*SUPPLIED INFORMATION*:
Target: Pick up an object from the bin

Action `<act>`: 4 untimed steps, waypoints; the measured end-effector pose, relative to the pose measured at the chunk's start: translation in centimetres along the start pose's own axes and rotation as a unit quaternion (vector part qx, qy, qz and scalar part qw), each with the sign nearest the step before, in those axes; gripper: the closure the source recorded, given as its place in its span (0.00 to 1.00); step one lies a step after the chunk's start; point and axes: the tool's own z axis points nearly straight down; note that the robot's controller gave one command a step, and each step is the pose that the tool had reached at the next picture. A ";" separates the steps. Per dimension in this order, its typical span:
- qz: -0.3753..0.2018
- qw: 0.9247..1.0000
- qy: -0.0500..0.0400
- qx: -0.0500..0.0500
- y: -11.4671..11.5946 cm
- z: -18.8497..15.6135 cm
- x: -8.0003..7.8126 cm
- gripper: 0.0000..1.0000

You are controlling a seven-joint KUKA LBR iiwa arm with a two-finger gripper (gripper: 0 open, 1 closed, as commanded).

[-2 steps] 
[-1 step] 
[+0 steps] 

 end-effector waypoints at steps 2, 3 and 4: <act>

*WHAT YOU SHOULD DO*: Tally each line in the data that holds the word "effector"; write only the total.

*SOLUTION TO THIS TASK*: 2